Nonetheless, “personalisation” remains a powerful strand in policy across many successive governments.

As Beth notes – in an apolitical way:

The first and most important thing to stress is that everyone is an individual, so what works for one person won’t work for another. True quality of life is only achieved through personalisation, therefore it is vital that everything you help someone with dementia to do, achieve or enjoy is what they have or would choose for themselves.

 

Too often the debate about dementia can be engulfed in a diatribe about ‘cost’ not ‘value’. Persons living better with dementia wish to contribute effectively with the outside world, and the feeling is mutual. Chapter 14 is primarily concerned with art and creativity, which can be incredibly empowering for some people trying to live better with dementia. This chapter takes as its focus on how living with dementia could lead to art and creativity. This chapter also looks at the exciting developments in our understanding of the perception of music in people living with dementia, and why music has the potential to enhance the quality of life for a person living well with dementia through its intrinsic features as a reward.

 

Too often the focus in international policies is on medications.

I believe the interest in ‘reminiscence’ is very well deserved.

Beth describes it thus:

Dad’s room was filled with pictures, cushions depicting farmyard scenes and life-like soft toy animals – everything chosen because it told some part of his story. At the heart of that was dad’s memory box displaying captioned photographs charting dad’s life from his birth to mine, alongside emblems that represented his home county and favourite football team.

All of these reminiscence therapies combined to keep dad’s identity alive, much in the same way that resources like Memory Bank can do for people who are living with dementia today. These aids help to focus on the uniqueness of the individual, and provide focal points for conversation that ensure each person’s story is brought to life.

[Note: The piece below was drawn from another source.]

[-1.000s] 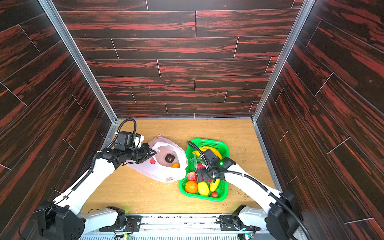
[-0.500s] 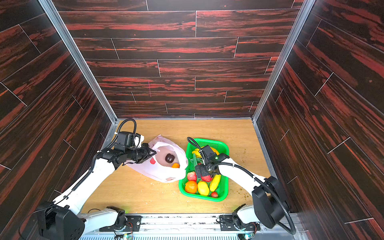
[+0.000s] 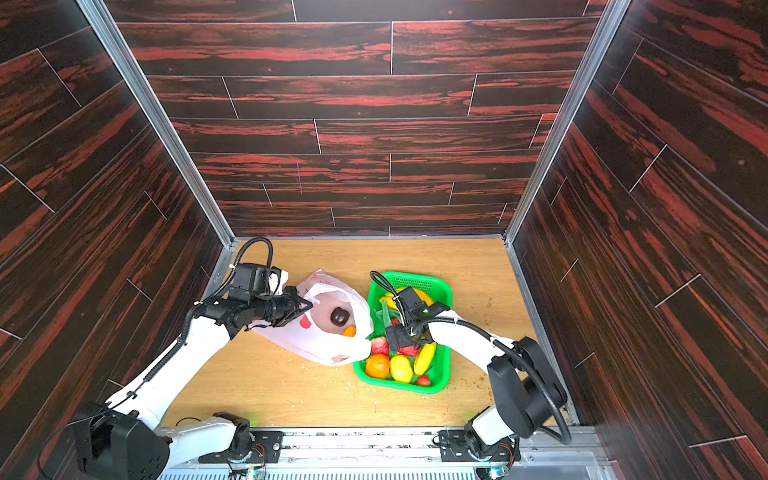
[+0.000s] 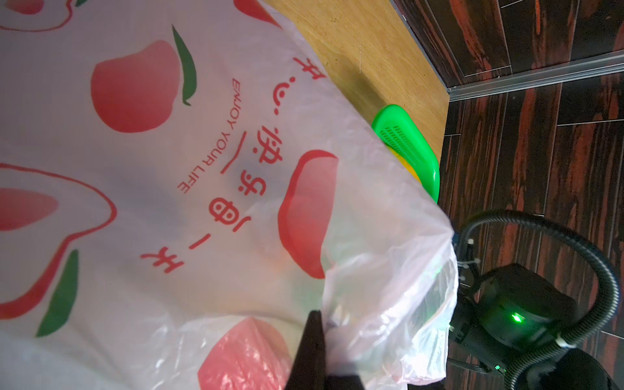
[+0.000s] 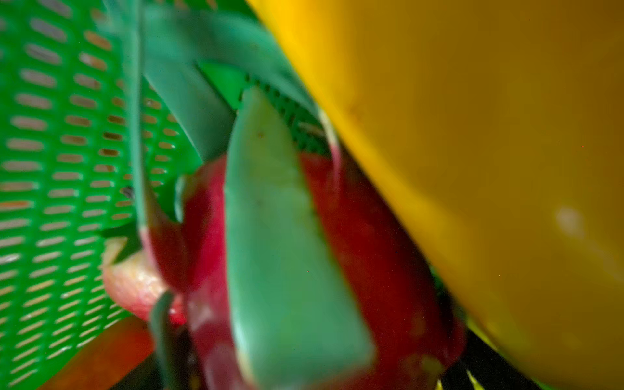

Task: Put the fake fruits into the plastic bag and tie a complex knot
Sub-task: 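Lower the right gripper onto the pink dragon fruit in the basket, then close the right gripper on the pink dragon fruit and lift it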

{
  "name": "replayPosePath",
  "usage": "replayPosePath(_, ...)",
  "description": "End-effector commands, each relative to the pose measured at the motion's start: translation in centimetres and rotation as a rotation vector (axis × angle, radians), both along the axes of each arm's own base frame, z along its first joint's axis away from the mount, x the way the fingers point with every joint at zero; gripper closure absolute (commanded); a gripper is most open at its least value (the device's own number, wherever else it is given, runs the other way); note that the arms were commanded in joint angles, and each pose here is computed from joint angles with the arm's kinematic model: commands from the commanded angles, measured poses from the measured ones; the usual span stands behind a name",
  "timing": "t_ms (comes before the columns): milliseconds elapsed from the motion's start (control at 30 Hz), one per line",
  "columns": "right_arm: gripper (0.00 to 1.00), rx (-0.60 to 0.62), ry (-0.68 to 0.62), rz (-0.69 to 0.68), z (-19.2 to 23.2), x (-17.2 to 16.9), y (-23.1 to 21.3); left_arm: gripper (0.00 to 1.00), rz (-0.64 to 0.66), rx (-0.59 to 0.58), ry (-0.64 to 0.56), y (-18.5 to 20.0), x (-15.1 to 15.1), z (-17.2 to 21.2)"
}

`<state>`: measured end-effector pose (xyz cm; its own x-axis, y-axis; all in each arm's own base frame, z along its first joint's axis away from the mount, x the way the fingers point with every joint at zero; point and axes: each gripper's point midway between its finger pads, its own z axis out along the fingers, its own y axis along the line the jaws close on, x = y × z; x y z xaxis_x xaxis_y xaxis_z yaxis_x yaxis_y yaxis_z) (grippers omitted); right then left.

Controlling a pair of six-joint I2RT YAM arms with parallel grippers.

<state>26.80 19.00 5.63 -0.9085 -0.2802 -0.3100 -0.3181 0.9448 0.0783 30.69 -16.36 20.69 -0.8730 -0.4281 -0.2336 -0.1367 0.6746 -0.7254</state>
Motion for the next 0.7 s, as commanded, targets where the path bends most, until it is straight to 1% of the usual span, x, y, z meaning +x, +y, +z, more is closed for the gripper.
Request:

Chapter 15 looked at the triggering of football sporting memories in people living well with dementia. This chapter considers the cognitive neuroscience of the phenomenon of this triggering, and presents a synthesis of how the phenomenon could be best explained through understanding the role of emotional memory in memory retrieval, how autobiographical memories are represented in the human brain usually, the special relevance of faces or even smells such as “Bovril”. The triggering of football memories may have some neuroscientific commonalities with the triggering of musical memories, and it will be interesting in the future to identify carefully which people living better with dementia benefit from such reminiscence approaches.

 

Chapter 16 looks at the impact of various innovations in English dementia policy, giving as examples including service provision (such as the policy on reducing inappropriate use of antipsychotics or the policy in timely diagnosis) and research. This policy goes through the current evidence for this evidence in particular detail, and considers how culture change may be effected internationally for quality in this policy area. This chapter tries to convey the complexity of the issue, and to explain in a fair way why deep down in this policy plank are traditional concerns to do with ‘continuity of care’ and ‘valid consent’.

 

Chapter 17 looks at how leadership could be promoted by people living with dementia themselves. I first introduce the need for this in Chapter 2. Chapter 17 considers who might lead the change, where and when, and why this change might be necessary to ‘recalibrate’ the current global debate about dementia. This chapter considers how change might be brought about from the edge, how silos might be avoided, the issue of ‘tempered radicals’ in the context of transformative change to wellbeing as an outcome; and finally how ‘Dementia Champions’ are vital for this change to be effected.

 

Finally, I attempt a Conclusion at Chapter 18.